▶ Task details:
Where the records below have a line with "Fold", that line is to be copied.

Data items
◇ ◇ ◇

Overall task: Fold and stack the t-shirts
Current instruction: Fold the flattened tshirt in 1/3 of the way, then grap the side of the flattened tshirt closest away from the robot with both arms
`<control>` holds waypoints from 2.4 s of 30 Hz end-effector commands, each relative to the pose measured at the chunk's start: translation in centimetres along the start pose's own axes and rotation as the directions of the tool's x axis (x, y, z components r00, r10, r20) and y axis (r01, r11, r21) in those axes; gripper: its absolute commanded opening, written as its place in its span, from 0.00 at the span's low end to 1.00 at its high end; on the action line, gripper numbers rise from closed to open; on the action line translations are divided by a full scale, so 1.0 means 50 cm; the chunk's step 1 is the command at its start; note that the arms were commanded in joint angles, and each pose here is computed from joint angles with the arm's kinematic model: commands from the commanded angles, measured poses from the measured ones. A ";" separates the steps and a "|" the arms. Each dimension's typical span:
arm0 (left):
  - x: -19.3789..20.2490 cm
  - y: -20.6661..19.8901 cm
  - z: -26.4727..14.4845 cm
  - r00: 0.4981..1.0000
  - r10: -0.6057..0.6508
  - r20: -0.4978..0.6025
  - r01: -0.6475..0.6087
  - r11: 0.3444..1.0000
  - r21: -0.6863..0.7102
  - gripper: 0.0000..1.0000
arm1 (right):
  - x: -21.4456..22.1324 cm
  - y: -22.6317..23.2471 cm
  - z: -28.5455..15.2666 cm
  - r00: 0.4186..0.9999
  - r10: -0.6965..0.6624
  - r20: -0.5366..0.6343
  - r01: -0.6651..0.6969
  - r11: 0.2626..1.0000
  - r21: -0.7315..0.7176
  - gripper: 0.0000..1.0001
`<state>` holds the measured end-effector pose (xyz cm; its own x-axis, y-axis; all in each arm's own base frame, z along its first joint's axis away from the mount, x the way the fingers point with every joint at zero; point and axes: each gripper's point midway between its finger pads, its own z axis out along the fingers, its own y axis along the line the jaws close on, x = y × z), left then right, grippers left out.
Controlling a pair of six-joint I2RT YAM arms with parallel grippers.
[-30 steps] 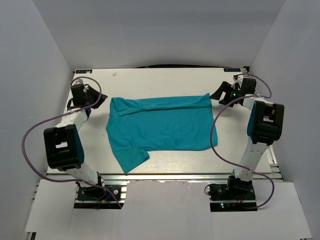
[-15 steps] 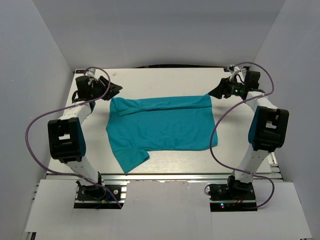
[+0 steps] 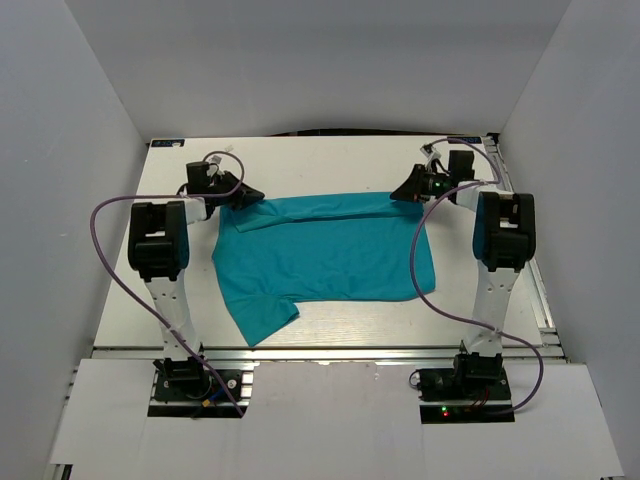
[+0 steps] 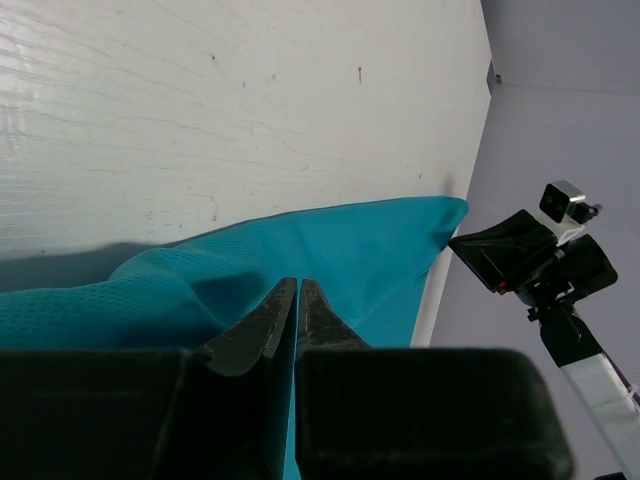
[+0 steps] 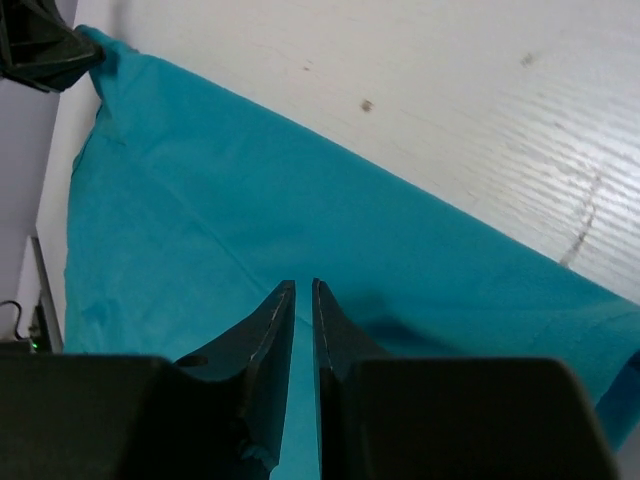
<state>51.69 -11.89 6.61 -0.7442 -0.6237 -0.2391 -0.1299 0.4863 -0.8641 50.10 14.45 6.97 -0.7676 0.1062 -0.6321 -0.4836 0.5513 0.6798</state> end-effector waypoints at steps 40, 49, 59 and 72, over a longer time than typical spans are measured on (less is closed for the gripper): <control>-0.011 -0.215 -0.261 0.958 0.227 0.174 -0.224 0.974 -0.038 0.56 | -0.031 0.196 -0.166 0.934 -0.351 -0.059 0.344 0.933 -0.105 0.56; 0.267 -0.010 -0.457 0.995 0.071 0.070 -0.036 0.908 -0.417 0.23 | 0.211 0.239 -0.293 0.507 -0.835 -0.214 0.816 0.545 -0.191 0.90; 0.401 0.124 -0.498 0.991 -0.126 0.035 0.123 0.805 -0.580 0.39 | 0.398 0.213 -0.345 0.197 -0.942 -0.272 0.881 0.291 -0.372 0.86; 0.397 0.205 -0.476 0.982 -0.183 0.045 0.156 0.654 -0.741 0.41 | 0.382 0.184 -0.333 0.284 -0.902 -0.325 0.894 0.372 -0.249 0.82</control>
<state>18.67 -5.25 3.06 -0.6946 -0.7182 -0.0406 -0.6817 0.6752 -0.2818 23.24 7.71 6.66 0.0796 -0.7424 -0.6652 -0.9800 0.0640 -0.1887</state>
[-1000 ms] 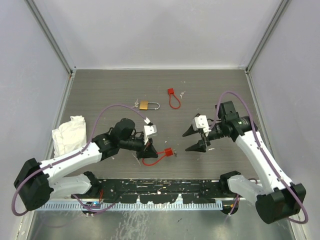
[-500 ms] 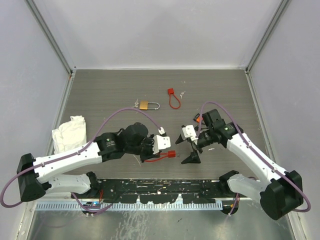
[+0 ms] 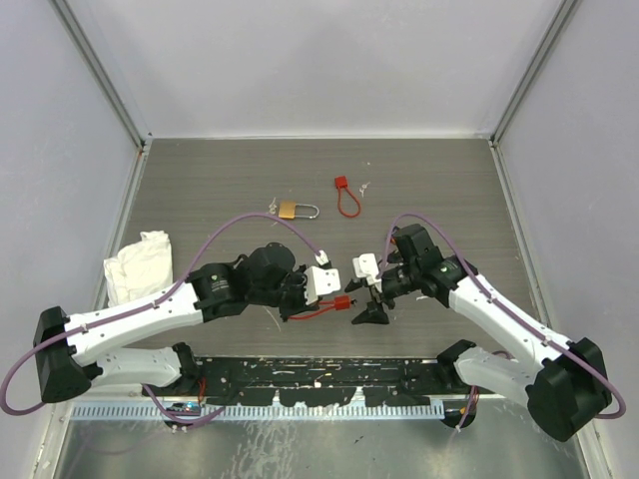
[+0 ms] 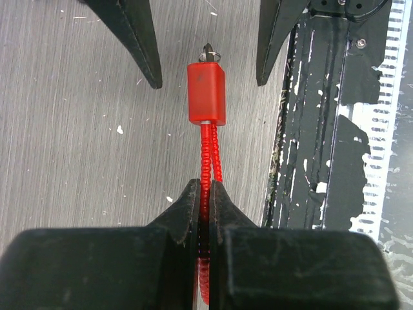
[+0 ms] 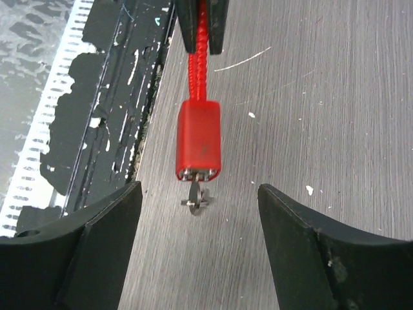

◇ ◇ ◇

▶ Written answer:
Overall task: Fold and stack the t-shirts
Current instruction: Fold the flattened tshirt in 1/3 of the way, then grap the side of the flattened tshirt closest away from the robot with both arms

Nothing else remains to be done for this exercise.